Population (2024 census)
- • Total: 27,974
- • Density: 239.11/km^{2} (619.30/sq mi)
- • Households: 4,169

Economy
- • Income class: 4th municipal income class
- • Poverty incidence: 26.52% (2023)
- • Revenue: ₱ 134.3 million (2022)
- • Assets: ₱ 282.2 million (2022)
- • Expenditure: ₱ 76.36 million (2022)
- • Liabilities: ₱ 39.52 million (2022)

Service provider
- • Electricity: Sulu Electric Cooperative (SULECO)
- Time zone: UTC+8 (PST)
- ZIP code: 7405
- PSGC: 1906610000
- IDD : area code: +63 (0)68
- Native languages: Tausug Tagalog

= Pata, Sulu =

Municipality in Sulu, Philippines

Pata, officially the Municipality of Pata (Tausūg: Kawman sin Pata; Bayan ng Pata), is a municipality in the province of Sulu, Philippines. According to the 2024 census, it had a population of 27,974 people.

==History==
===Colonial period===
====Spanish occupation====
Spanish authorities conducted an expedition to Pata island in 1887, which became successful despite setbacks encountered by the troops, while inflicting casualties to the natives.

====Local banditry====
Pata island was once recorded being inhabited by most warlike Moro tribes in the Sulu Archipelago, and was visited by bandits and pirates for centuries.

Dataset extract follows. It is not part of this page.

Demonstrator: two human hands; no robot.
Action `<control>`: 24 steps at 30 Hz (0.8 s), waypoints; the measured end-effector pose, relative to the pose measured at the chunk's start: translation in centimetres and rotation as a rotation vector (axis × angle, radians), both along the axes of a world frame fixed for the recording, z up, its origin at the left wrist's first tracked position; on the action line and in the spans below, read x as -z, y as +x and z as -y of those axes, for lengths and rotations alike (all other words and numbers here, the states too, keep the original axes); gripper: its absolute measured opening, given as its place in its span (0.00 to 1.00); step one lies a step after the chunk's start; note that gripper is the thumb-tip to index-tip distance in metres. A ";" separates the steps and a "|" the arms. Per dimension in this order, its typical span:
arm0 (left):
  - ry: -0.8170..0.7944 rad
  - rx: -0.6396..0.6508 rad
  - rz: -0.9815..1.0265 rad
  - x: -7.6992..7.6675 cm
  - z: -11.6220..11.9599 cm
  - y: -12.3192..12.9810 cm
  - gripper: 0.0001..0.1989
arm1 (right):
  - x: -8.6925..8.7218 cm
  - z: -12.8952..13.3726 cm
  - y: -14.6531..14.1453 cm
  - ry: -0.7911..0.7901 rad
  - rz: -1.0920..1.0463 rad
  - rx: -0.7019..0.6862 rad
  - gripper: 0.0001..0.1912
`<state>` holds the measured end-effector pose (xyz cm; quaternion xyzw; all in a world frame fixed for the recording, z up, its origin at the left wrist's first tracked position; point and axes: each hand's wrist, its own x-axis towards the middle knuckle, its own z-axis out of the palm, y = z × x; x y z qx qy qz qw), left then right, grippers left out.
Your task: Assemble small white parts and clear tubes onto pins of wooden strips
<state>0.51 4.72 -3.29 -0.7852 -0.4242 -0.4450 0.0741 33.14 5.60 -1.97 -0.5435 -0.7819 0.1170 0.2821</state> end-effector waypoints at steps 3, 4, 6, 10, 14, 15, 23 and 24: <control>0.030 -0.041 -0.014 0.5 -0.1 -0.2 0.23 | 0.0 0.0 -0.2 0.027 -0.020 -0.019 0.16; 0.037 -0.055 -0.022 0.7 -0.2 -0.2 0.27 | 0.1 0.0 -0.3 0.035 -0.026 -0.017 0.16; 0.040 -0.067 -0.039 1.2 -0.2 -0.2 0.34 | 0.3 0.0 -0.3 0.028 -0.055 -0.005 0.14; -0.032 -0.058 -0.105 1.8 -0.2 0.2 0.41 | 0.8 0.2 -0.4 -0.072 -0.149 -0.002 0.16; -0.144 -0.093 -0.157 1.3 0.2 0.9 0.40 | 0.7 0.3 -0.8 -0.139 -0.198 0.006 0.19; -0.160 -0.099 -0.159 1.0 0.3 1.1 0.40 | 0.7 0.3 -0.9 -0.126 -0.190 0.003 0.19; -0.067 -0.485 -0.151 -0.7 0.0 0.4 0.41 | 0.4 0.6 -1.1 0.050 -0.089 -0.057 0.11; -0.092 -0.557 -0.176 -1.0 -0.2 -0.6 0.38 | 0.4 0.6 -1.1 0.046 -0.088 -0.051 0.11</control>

It was said that Jikiri, a renegade follower of the Sultan of Sulu, Jamalul Kiram II, who turned into a Moro outlaw leader at the time of American occupation, spent much of his time somewhere in the present-day municipality, recruiting his men. Had been involved in piracy and murders since late 1907, he was killed on the smaller island of Patian (now part of the municipality)—reportedly his birth place—on July 4, 1909, ending a massive manhunt.

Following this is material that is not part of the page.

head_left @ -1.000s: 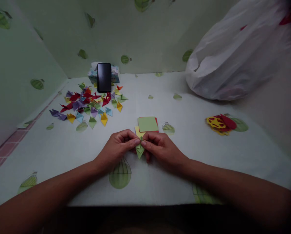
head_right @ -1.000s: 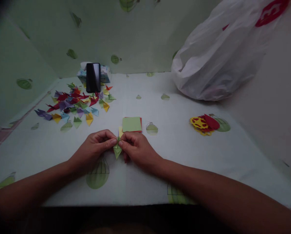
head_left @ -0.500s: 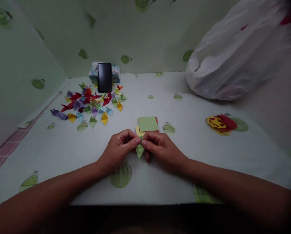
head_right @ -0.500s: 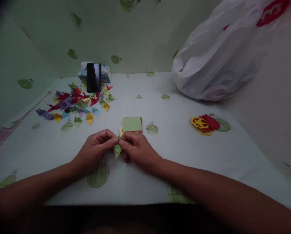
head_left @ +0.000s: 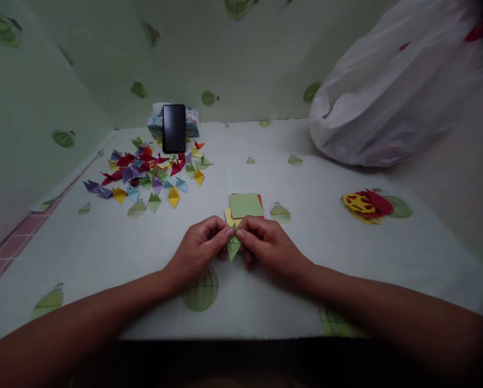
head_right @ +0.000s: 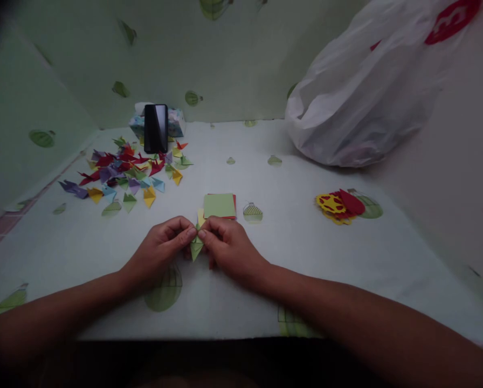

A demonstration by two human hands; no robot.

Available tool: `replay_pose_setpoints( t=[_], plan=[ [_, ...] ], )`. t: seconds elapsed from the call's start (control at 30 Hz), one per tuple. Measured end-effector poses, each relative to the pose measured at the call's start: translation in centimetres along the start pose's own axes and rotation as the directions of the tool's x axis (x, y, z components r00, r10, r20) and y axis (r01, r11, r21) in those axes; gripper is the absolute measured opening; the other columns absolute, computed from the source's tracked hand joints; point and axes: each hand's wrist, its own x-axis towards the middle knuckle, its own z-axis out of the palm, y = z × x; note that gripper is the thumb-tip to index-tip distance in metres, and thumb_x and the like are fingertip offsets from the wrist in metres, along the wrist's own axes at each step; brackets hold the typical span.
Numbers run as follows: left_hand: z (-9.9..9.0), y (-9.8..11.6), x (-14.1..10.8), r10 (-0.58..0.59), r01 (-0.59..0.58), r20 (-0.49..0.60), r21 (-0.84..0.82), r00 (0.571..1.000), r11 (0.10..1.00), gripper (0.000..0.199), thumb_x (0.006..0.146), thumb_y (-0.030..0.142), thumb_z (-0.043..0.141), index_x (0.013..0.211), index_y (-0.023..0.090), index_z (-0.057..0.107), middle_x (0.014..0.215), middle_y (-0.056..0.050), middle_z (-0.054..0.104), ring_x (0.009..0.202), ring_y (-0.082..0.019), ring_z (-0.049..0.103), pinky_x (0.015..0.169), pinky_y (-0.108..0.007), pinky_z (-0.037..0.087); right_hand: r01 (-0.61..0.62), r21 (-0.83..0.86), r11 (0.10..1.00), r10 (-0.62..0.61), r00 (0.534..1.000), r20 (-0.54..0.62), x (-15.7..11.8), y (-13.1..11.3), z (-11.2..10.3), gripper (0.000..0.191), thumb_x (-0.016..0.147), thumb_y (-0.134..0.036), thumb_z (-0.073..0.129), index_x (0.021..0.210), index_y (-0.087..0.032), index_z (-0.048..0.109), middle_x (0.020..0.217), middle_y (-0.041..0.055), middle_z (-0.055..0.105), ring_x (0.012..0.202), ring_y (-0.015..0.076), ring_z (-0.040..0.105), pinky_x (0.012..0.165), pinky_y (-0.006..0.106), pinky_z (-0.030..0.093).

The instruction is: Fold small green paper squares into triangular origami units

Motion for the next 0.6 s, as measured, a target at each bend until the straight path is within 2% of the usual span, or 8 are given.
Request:
replay_pose_setpoints(
  t=[0.23, 0.43, 0.6],
  plan=[
    [0.07, 0.06, -0.19, -0.020, 0.022, 0.054, -0.038, 0.998, 0.999, 0.022, 0.089, 0.035, 0.060, 0.079, 0.017, 0.055, 0.063, 0.003, 0.057, 0.057, -0.010, 0.052, 0.058, -0.023, 0.041, 0.029, -0.077, 0.997, -0.035, 0.997, -0.074, -0.18, -0.01, 0.30, 0.023, 0.092, -0.029, 0.053, 0.071, -0.020, 0.049, 0.052, -0.0052, 0.052, 0.045, 0.0097, 0.051, 0.047, 0.023, 0.039],
    [-0.12, 0.00, 0.12, -0.028, 0.030, 0.074, -0.030, 0.997, 0.999, 0.024, 0.086, 0.036, 0.061, 0.076, 0.017, 0.052, 0.062, 0.005, 0.052, 0.052, -0.008, 0.048, 0.052, -0.022, 0.037, 0.005, 0.045, 0.999, -0.006, 1.000, 0.025, 0.15, 0.07, -0.25, 0.027, 0.093, -0.035, 0.050, 0.072, -0.020, 0.048, 0.053, -0.0051, 0.052, 0.045, 0.0095, 0.051, 0.048, 0.023, 0.041],
    [-0.31, -0.01, 0.11, -0.046, 0.040, 0.111, 0.056, 0.993, 0.998, 0.025, 0.086, 0.037, 0.061, 0.075, 0.017, 0.052, 0.061, 0.006, 0.050, 0.052, -0.008, 0.046, 0.051, -0.022, 0.035, -0.006, 0.042, 0.999, 0.005, 0.999, 0.034, 0.18, -0.29, -0.50, 0.026, 0.089, -0.036, 0.057, 0.071, -0.019, 0.049, 0.051, -0.0065, 0.050, 0.042, 0.0086, 0.049, 0.043, 0.021, 0.038]
  ],
)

Later, conflicts in the Pata began as establishment of schools was opposed. In 1920, the Constabulary and the group of Hatib Sihaban had a clash, the said rebel leader was wounded. By mid-1923, a band of outlaws later killed three residents. Due to worsening peace situation, in May 1923, the Constabulary's two small detachments were combined by its Provisional Commander into a stronger one stationing on Kiput School House.

On the early morning of May 19, the same Moro band of some 300, under Moro Acbara, surrounded the school and attacked the detachment inside. An encounter left more than 20 dead (Note: 1923 attack:
- The secretary of the interior reported (1924) that the band of outlaws were led by Moro Acbara; and 23 persons were killed in an encounter.
- According to Hurley (1938), the Moro force were under Ackbara, Ujaman, and Hatik; and the Constabulary killed 22 of the bandits.) and led the rest of the bandits to retreat; the Constabulary were left unharmed.

The incident led authorities to send an expeditionary force of 120 which conducted a march on the island on the 28th. In later military operations, the stronghold of the outlaws was attacked, and fierce fighting killed 45 of the rebels. The leaders escaped; Acbara was later killed by an arresting councilman; Hatib Sihaban and his followers surrendered.

===Contemporary===
====Conversion into municipality====
By virtue of Executive Order No. 355, signed by President Carlos P. Garcia on August 26, 1959, twenty of 21 remaining municipal districts of then-undivided Sulu, including Pata, were converted into municipalities effective July 1, 1958.

====Later events====
On December 23, 1959, bandits raided two houses occupied by 23 persons, killing 19 of them in a massacre.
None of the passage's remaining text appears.